Popularity of chess openings over time

6/24/2014 – Recently we published an article that asked: 1.e4 or 1.d4 – which is the better move? Now Randy Olson, a third year PhD engineering student, has investigated which were the most popular openings in 650,000 tournament games from 1850-2014. He found 4,000 unique openings, with 30 comprising 70% of all chess games. Randy illustrates his results with some wonderful graphics.

Popularity of openings over time

A data-driven exploration of the evolution of chess by Randy Olson

For this article, which explores a data set of over 650,000 chess tournament games ranging back to the 15th century, I wanted to look at how chess openings have grown and waned in popularity over time. I only have reliable data on chess games back to 1850, so that year will be my starting point.

The first few moves of a chess game, known as the chess opening, are one of the most-studied aspects of the game, largely because of how important they can be. If you don’t start off with a good opening you could doom yourself to defeat before the game really even begins. It’s therefore no surprise that one of the key steps to becoming a skilled chess player is studying and memorizing the many varieties of openings. Hundreds of openings have been developed since 1850, so it should make for an interesting exercise to see how these openings have evolved since then.

White’s first move

It’s a well-known fact that White has a small advantage at the beginning of the game. To maintain this advantage, White should ues it to take over the middle of the board as quickly as possible. The most popular first White moves from 1850-2014 are shown below. Note that all of these are fairly aggressive openings that build toward control of the middle of the board.

In 1850, White openings were fairly homogeneous: most chess experts played King’s Pawn. Chess players didn’t begin to explore variants of the King’s Pawn in earnest until the 1890s, when Queen’s Pawn (moving a pawn to d4) started to replace King’s Pawn in some player’s repertoires. The 1920s saw another burst of innovation with the rising popularity of the Zukertort Opening (moving the knight to f3) and the English Opening (moving a pawn to c4), which completed the set of staple first-turn openings that are really ever used nowadays.

Black’s first move

Many of Black’s opening moves are more defensive in nature and attempt to undermine White’s initial advantage. In 1850 it was standard fare for Black to match the ever-popular King’s Pawn by moving a pawn to e5 (the Open Game). Although I typically group unpopular openings into the “Other” category, I wanted to point out the short-lived spike in popularity of the Pirc Defence in the 1850s. Though the Pirc is typically thought of as a relatively new opening, Moheschunder Bannerjee used this opening almost exclusively in his 50+ games against John Cochrane, winning 40% of them (far above his overall 24% win rate as Black).

Moreover, the rise of the Queen’s Pawn in the 1890s resulted in the rise of the Closed Game in the 1890s. Black openings similarly saw a burst of innovation in the 1920s, with the development of the Indian Defence in response to the Queen’s Pawn, and the introduction of the ever-popular Sicilian Defence in response to the standard King’s Pawn. By 2014, the Open Game is well past its glory days, and seems to be on its way out.

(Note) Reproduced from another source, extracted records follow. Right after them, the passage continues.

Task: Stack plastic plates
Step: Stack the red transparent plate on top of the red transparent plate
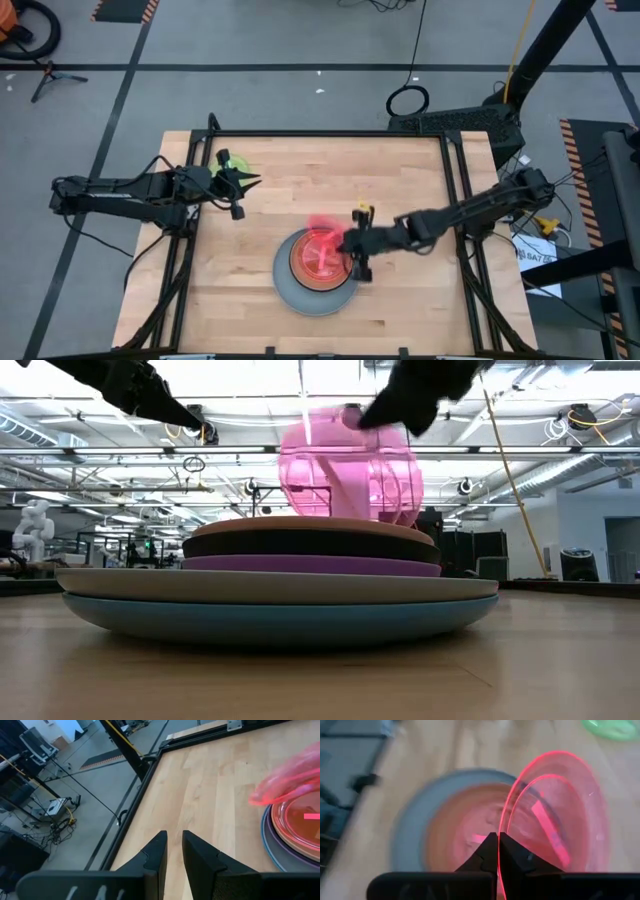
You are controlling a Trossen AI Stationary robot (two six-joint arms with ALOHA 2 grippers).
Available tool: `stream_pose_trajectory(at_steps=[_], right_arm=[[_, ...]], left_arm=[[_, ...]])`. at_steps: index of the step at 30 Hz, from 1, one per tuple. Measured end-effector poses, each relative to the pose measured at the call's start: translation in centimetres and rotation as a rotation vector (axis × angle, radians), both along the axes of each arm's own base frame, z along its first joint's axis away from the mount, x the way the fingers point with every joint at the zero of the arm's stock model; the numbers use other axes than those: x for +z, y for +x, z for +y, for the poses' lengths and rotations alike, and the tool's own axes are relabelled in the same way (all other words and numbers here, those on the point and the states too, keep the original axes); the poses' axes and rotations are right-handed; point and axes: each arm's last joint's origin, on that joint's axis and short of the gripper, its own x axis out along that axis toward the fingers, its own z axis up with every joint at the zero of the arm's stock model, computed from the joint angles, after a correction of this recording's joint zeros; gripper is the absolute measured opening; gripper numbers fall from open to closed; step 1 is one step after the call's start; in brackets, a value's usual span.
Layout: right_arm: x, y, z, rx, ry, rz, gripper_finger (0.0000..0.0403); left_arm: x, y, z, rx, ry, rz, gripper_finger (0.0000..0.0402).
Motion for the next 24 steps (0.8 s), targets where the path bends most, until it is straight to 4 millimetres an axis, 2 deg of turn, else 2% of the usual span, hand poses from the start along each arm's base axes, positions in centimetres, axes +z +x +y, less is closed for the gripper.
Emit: stream_pose_trajectory(at_steps=[4, 8, 17, 24], right_arm=[[0.4, -0.2, 2.3, 0.063, 0.025, -0.066, 0.0002], [0.7, -0.4, 3.5, 0.094, 0.045, -0.096, 0.0002], [-0.2, 0.0, 4.1, 0.093, 0.049, -0.087, 0.0019], [-1.0, 0.4, 4.2, 0.071, 0.07, -0.072, 0.0052]], left_arm=[[0.0, 0.0, 0.0, 0.0, 0.0, 0.0, 0.0067], [0.0, 0.0, 0.0, 0.0, -0.001, -0.002, 0.0067], [0.0, 0.0, 0.0, 0.007, -0.015, -0.008, 0.0067], [0.1, 0.0, 0.0, 0.009, -0.015, -0.014, 0.0067]])
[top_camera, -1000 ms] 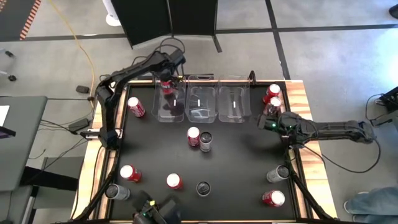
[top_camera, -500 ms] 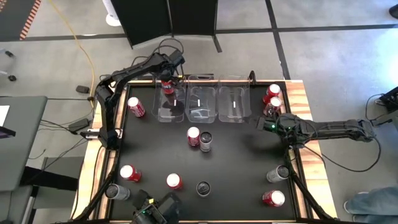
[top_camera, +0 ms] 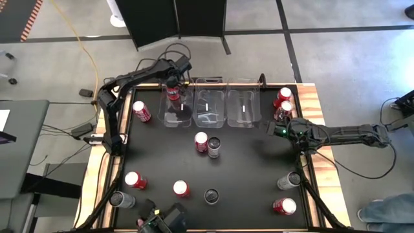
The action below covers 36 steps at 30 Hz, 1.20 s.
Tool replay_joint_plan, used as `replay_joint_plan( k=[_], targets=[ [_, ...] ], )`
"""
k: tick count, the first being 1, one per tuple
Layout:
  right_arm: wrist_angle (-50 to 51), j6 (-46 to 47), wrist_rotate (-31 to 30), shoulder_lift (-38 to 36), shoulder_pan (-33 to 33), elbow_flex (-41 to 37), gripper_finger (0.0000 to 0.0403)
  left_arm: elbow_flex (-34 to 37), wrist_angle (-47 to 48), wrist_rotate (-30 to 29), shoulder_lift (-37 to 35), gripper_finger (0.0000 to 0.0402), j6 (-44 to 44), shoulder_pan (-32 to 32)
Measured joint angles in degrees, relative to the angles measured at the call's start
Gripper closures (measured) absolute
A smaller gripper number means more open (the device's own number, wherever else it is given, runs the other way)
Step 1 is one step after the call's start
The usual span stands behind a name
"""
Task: Sort soda cans
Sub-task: Put the top left red soda can into the left transparent bin, then put the bottom right red soda can into the left transparent bin
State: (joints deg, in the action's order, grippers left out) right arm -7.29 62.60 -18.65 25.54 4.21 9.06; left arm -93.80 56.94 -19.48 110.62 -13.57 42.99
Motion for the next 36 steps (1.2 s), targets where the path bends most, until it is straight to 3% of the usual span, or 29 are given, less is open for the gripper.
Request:
replay_joint_plan(
  k=[13,23,32,36],
  targets=[
    [-0.02,1.92,-0.90,0.02,0.07,0.00,0.0138,0.00,0.42,-0.29,-13.40,0.0009,5.74,0.54],
    [-7.43,5.42,-0.92,0.01,-0.56,0.00,0.0143,-0.07,9.95,1.72,-29.29,0.0029,7.49,-2.21],
    [-17.49,5.53,-1.00,0.02,-1.18,0.00,0.0215,-0.07,14.48,1.92,-39.89,0.0061,2.54,-9.63],
    [-23.71,1.12,-2.14,0.67,-3.95,-0.01,0.0263,-0.07,16.62,7.32,-43.91,0.0065,-0.96,-13.41]
  ],
)
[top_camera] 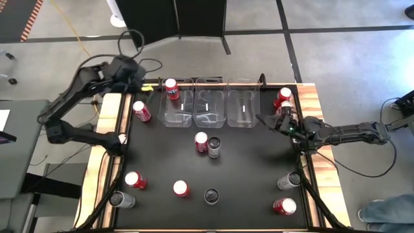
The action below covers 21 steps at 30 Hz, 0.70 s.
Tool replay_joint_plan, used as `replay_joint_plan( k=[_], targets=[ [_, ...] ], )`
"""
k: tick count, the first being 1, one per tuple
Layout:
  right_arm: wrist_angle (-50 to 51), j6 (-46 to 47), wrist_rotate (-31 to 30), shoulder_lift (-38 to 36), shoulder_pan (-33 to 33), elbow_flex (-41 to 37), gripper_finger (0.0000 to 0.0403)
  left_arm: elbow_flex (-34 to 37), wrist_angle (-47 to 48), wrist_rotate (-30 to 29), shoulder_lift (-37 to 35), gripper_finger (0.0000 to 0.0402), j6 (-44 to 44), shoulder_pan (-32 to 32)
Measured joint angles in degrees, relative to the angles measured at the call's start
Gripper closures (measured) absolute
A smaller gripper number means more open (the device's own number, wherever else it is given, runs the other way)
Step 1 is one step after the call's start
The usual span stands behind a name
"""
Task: Sort soda cans
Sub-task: Put the bottom right red soda can into the left transparent bin
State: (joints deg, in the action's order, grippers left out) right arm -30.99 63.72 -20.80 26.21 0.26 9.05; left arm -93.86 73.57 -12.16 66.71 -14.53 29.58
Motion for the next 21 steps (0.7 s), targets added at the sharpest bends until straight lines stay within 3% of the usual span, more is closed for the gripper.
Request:
replay_joint_plan(
  k=[7,12,21],
  targets=[
    [-7.14,-4.07,-8.80,4.45,-7.11,0.01,0.0331,0.00,9.58,-1.47,-5.29,0.0066,-9.75,-9.79],
    [-8.52,-6.23,-15.75,8.83,-11.16,0.12,0.0335,0.00,16.52,-4.74,-7.13,0.0066,-18.49,-18.10],
    [-8.49,-9.81,-16.66,18.01,-14.76,4.08,0.0336,0.28,15.73,-5.17,-3.40,0.0066,-36.65,-32.56]
  ],
)
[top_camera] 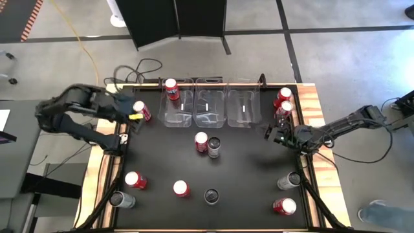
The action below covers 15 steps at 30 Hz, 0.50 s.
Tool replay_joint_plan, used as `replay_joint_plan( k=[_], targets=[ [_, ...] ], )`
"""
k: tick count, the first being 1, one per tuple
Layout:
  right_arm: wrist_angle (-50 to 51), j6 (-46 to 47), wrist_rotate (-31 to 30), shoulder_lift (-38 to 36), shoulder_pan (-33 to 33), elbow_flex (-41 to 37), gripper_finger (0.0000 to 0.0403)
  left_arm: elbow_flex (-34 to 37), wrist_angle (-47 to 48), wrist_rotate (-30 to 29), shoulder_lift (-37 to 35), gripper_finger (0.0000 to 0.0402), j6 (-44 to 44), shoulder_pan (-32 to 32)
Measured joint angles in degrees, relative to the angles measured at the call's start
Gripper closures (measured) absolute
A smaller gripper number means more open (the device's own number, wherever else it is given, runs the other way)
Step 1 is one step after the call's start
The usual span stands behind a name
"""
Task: Sort soda cans
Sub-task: Put the bottom right red soda can into the left transparent bin
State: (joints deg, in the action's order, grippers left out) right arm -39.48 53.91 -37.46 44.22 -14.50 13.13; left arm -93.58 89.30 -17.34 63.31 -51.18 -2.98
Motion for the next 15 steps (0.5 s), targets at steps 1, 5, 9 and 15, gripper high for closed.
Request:
replay_joint_plan(
  k=[1,5,9,15],
  targets=[
    [0.02,-0.24,0.06,0.86,-0.38,0.43,0.0336,0.00,-0.29,-0.39,1.25,0.0066,-1.46,-1.48],
    [-0.01,-0.95,2.07,3.59,-1.98,2.43,0.0336,0.00,-0.25,0.13,7.38,0.0066,-5.33,-6.48],
    [-0.01,-6.38,4.64,4.78,-4.98,4.12,0.0336,0.00,-0.75,4.16,13.34,0.0066,-8.31,-10.54],
    [-0.08,-15.59,4.66,4.86,-8.67,5.39,0.0319,0.02,-8.99,8.07,21.52,0.0066,-10.43,-16.94]
  ],
)
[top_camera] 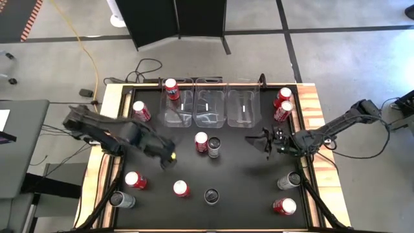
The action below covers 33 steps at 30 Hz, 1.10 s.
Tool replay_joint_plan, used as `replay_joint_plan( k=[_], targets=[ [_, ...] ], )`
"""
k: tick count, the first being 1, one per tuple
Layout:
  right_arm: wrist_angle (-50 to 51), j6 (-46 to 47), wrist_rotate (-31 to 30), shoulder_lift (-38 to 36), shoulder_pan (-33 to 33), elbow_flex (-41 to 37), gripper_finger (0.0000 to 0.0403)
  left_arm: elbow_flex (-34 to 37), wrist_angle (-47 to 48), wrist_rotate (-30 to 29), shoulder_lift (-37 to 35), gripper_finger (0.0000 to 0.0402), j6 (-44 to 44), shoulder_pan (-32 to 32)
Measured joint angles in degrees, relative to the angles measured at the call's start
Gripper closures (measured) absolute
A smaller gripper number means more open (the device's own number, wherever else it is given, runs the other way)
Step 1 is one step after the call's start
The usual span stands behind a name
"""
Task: Sort soda cans
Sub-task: Put the bottom right red soda can into the left transparent bin
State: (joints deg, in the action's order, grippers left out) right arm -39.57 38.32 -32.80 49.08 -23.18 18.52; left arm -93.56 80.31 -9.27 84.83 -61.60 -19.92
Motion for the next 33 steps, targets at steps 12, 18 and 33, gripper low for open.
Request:
replay_joint_plan(
  k=[12,18,33],
  targets=[
    [1.91,-1.30,-0.09,0.00,-0.13,0.00,0.0149,0.00,-10.05,0.24,8.75,0.0066,8.56,-13.61],
    [4.07,-1.26,-0.06,0.00,-0.13,0.00,0.0075,-0.04,-18.98,-2.86,9.86,0.0066,19.81,-15.46],
    [4.85,5.21,0.02,0.07,-4.24,0.00,0.0026,0.02,-15.10,-7.75,18.38,0.0006,25.78,-15.25]
  ],
)
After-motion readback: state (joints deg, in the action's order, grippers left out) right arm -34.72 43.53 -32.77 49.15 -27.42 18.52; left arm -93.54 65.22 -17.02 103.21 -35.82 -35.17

The French Defence seems to have been a staple Black opening for the past 164 years, consistently comprising 5%-10% of all chess games. Amusingly, the French Defence has a reputation for solidity and resilience, which is also reflected in its historical usage.

White’s second move

Here’s where things get complicated. I noted in the first section that the most popular first moves for White have historically been King’s and Queen’s Pawn, so that’s why the more popular second moves for White exclusively start with them. The Zukertort and English Openings simply haven’t become popular enough yet for their followup moves to show up here.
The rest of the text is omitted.